- [EXERCISE INSTRUCTIONS] Beneath this sentence is a set of records; write each of them out exactly.

- [RECORDS TO PROCESS]
☆ ☆ ☆ ☆ ☆

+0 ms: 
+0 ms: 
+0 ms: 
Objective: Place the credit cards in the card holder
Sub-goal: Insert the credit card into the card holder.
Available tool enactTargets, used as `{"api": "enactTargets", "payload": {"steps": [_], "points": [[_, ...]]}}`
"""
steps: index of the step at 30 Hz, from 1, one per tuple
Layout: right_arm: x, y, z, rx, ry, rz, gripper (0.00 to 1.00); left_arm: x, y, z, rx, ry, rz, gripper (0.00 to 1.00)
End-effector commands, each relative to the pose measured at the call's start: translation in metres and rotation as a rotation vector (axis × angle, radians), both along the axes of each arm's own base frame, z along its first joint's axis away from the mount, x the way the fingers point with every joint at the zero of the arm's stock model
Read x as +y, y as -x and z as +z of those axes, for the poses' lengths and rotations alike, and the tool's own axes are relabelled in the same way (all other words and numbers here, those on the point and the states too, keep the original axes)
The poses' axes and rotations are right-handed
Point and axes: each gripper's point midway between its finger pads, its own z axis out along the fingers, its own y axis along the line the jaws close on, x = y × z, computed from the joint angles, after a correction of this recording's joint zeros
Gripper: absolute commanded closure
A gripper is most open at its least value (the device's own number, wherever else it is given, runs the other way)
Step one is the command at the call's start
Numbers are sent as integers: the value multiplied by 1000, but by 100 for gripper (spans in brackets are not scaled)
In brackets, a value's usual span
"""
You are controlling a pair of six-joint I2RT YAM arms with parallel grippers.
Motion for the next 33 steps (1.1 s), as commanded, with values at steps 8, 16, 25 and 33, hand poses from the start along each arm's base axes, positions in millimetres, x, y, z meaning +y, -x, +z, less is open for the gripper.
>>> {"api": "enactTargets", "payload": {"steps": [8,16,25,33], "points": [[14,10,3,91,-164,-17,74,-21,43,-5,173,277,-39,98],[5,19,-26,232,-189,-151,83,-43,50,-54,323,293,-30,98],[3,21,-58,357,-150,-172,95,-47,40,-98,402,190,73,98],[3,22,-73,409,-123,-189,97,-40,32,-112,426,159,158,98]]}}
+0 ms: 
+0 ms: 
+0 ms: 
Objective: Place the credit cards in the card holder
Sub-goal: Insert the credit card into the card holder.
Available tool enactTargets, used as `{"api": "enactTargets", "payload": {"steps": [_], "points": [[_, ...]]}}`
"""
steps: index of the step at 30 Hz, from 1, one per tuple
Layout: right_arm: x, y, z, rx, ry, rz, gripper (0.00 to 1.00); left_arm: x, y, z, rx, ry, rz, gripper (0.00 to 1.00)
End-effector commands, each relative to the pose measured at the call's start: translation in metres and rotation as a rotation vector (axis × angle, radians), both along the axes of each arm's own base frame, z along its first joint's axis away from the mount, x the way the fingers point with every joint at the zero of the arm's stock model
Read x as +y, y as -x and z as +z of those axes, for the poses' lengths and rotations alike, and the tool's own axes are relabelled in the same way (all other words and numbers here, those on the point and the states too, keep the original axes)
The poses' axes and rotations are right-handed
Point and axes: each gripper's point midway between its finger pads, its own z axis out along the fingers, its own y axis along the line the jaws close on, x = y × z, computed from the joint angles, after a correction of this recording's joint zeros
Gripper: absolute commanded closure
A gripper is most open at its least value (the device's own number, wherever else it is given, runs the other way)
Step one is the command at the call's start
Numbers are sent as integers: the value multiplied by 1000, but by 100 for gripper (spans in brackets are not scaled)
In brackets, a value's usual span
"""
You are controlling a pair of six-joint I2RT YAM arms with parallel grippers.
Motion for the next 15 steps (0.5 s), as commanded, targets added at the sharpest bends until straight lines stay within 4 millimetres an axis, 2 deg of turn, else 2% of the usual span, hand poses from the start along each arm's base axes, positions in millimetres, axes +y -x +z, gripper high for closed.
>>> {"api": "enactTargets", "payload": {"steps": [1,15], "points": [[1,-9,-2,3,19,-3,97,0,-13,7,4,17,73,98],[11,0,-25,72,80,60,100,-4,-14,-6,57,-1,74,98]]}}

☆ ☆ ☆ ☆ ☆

- [EXPECTED OUTPUT]
+0 ms: 
+0 ms: 
+0 ms: 
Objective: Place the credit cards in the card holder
Sub-goal: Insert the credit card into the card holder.
Available tool enactTargets, used as `{"api": "enactTargets", "payload": {"steps": [_], "points": [[_, ...]]}}`
"""
steps: index of the step at 30 Hz, from 1, one per tuple
Layout: right_arm: x, y, z, rx, ry, rz, gripper (0.00 to 1.00); left_arm: x, y, z, rx, ry, rz, gripper (0.00 to 1.00)
End-effector commands, each relative to the pose measured at the call's start: translation in metres and rotation as a rotation vector (axis × angle, radians), both along the axes of each arm's own base frame, z along its first joint's axis away from the mount, x the way the fingers point with every joint at the zero of the arm's stock model
Read x as +y, y as -x and z as +z of those axes, for the poses' lengths and rotations alike, and the tool's own axes are relabelled in the same way (all other words and numbers here, those on the point and the states too, keep the original axes)
The poses' axes and rotations are right-handed
Point and axes: each gripper's point midway between its finger pads, its own z axis out along the fingers, its own y axis along the line the jaws close on, x = y × z, computed from the joint angles, after a correction of this recording's joint zeros
Gripper: absolute commanded closure
A gripper is most open at its least value (the device's own number, wherever else it is given, runs the other way)
Step one is the command at the call's start
Numbers are sent as integers: the value multiplied by 1000, but by 100 for gripper (spans in brackets are not scaled)
In brackets, a value's usual span
"""
You are controlling a pair of six-joint I2RT YAM arms with parallel grippers.
Motion for the next 33 steps (1.1 s), as commanded, with values at steps 8, 16, 25 and 33, hand poses from the start along each arm's base axes, positions in millimetres, x, y, z meaning +y, -x, +z, less is open for the gripper.
>>> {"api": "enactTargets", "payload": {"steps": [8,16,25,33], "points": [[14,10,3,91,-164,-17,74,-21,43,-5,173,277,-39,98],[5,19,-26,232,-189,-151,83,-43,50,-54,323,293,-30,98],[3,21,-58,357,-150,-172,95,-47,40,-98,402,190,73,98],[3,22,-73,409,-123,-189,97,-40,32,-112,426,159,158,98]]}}
+0 ms: 
+0 ms: 
+0 ms: 
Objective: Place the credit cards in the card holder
Sub-goal: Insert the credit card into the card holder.
Available tool enactTargets, used as `{"api": "enactTargets", "payload": {"steps": [_], "points": [[_, ...]]}}`
"""
steps: index of the step at 30 Hz, from 1, one per tuple
Layout: right_arm: x, y, z, rx, ry, rz, gripper (0.00 to 1.00); left_arm: x, y, z, rx, ry, rz, gripper (0.00 to 1.00)
End-effector commands, each relative to the pose measured at the call's start: translation in metres and rotation as a rotation vector (axis × angle, radians), both along the axes of each arm's own base frame, z along its first joint's axis away from the mount, x the way the fingers point with every joint at the zero of the arm's stock model
Read x as +y, y as -x and z as +z of those axes, for the poses' lengths and rotations alike, and the tool's own axes are relabelled in the same way (all other words and numbers here, those on the point and the states too, keep the original axes)
The poses' axes and rotations are right-handed
Point and axes: each gripper's point midway between its finger pads, its own z axis out along the fingers, its own y axis along the line the jaws close on, x = y × z, computed from the joint angles, after a correction of this recording's joint zeros
Gripper: absolute commanded closure
A gripper is most open at its least value (the device's own number, wherever else it is given, runs the other way)
Step one is the command at the call's start
Numbers are sent as integers: the value multiplied by 1000, but by 100 for gripper (spans in brackets are not scaled)
In brackets, a value's usual span
"""
You are controlling a pair of six-joint I2RT YAM arms with parallel grippers.
Motion for the next 15 steps (0.5 s), as commanded, targets added at the sharpest bends until straight lines stay within 4 millimetres an axis, 2 deg of turn, else 2% of the usual span, hand poses from the start along each arm's base axes, positions in millimetres, axes +y -x +z, gripper high for closed.
>>> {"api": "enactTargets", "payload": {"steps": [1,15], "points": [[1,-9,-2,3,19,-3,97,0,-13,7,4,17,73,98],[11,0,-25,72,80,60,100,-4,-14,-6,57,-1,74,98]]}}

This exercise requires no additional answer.